- Born: Raoul Korty 9 February 1889 Vienna, Austria
- Died: 1944 Auschwitz
- Occupation: Journalist

= Raoul Korty =

Raoul Korty (February 9, 1889 – 1944) was an Austrian-Jewish journalist and photography collector who was murdered at Auschwitz concentration camp.

== Life ==
Raoul Korty was born in 1889, and his father was an Austrian-Jewish banker. He attended the Vienna Academy of Arts, but did not finish due to military service. In World War I, he served as an officer in the Austro-Hungarian Army.

Korty was forced to give up being a journalist after the Anschluss, and then separated from his non-Jewish wife. He had planned to emigrate, and left his photographic collection with a Viennese forwarding agency.

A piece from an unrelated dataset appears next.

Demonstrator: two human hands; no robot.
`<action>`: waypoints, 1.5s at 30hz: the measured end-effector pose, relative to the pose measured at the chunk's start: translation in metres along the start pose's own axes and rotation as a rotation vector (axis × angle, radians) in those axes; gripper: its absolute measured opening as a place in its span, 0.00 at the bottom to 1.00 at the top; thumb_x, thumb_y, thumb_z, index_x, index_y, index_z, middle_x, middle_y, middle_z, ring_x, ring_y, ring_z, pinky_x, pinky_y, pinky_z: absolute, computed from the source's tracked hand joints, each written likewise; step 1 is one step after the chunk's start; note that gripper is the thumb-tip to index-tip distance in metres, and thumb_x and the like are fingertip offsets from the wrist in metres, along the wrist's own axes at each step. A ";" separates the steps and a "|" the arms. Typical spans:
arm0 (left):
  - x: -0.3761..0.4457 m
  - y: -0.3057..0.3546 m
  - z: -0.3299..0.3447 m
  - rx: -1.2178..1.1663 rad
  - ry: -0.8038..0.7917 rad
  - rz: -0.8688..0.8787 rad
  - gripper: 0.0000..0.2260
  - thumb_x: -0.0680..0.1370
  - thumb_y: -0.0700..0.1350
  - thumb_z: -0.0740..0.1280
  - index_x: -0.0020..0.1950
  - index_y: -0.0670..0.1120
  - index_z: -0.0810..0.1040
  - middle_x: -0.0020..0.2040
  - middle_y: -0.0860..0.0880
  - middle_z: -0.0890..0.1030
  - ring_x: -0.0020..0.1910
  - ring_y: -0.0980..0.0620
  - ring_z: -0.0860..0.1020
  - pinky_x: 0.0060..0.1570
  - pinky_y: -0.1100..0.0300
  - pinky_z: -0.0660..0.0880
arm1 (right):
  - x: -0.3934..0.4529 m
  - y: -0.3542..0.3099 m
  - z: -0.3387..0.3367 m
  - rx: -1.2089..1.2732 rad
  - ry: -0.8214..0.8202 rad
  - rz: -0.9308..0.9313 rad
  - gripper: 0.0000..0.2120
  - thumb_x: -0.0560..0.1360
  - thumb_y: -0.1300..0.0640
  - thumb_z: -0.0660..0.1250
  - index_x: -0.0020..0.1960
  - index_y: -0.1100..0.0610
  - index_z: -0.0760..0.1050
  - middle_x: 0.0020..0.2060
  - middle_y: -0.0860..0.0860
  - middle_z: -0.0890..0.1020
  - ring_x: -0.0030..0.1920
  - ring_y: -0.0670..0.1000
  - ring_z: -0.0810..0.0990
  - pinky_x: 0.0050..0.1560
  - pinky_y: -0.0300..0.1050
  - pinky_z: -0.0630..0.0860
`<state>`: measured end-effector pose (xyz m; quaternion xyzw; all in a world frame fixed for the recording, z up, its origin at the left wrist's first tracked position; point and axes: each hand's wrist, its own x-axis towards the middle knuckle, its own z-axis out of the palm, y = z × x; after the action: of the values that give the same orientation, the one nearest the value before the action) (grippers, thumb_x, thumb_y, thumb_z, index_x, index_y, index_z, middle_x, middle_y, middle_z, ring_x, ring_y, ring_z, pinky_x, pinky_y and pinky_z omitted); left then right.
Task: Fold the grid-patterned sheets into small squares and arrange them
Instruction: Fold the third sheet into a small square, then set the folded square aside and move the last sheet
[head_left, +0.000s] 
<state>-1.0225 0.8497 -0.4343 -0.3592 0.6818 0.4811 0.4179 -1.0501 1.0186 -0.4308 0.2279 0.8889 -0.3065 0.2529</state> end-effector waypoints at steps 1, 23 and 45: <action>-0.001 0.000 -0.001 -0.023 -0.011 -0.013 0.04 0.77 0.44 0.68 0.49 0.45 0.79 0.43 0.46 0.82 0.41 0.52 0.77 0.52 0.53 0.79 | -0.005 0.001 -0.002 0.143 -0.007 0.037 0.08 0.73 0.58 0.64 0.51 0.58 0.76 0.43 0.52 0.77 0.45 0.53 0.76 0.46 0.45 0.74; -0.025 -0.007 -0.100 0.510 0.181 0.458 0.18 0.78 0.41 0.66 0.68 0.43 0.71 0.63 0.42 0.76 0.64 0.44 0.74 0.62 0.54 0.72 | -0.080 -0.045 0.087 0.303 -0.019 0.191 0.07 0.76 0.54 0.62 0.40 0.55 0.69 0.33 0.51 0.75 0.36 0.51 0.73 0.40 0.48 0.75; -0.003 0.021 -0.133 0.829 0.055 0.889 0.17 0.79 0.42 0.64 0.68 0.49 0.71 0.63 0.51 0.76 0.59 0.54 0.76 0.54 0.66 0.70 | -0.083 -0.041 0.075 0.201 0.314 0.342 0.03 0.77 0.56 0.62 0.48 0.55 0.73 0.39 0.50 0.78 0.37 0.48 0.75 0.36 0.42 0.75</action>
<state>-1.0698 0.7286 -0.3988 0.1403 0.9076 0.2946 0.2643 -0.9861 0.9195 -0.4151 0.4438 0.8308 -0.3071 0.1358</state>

In 1939, the Gestapo confiscated his collection and sent it to the Austrian National Library. Korty was arrested in Vienna in 1944, and was murdered at Auschwitz the same year.

== The Korty Collection ==
After the war, Korty's surviving daughter filed a motion for restitution of the photographic collection. The National Library was willing to return the photographs, but not to make any financial compensation. Eventually, the collection was forgotten. It was not until 2003 that the collection reappeared after the provenance research carried out in accordance with the Art Restitution Act of 1998. The collection was eventually purchased by the Austrian National Library

2007 saw the scientific processing of the 30,000 object collection, and the order in which Korty himself had established was retained. The results were presented in 2008 in an exhibition curated by Michaela Pfundner and art historian Margot Werner.

== The Exhibition ==
Korty preferred to collect portraits of celebrities from the late 19th and early 20th centuries: artists, theater favorites, the Austrian imperial family and European nobility, people of Viennese society, politicians and scientists. A particularly elaborate photo album with numerous photos of Emperor Franz Joseph I and his family has been preserved.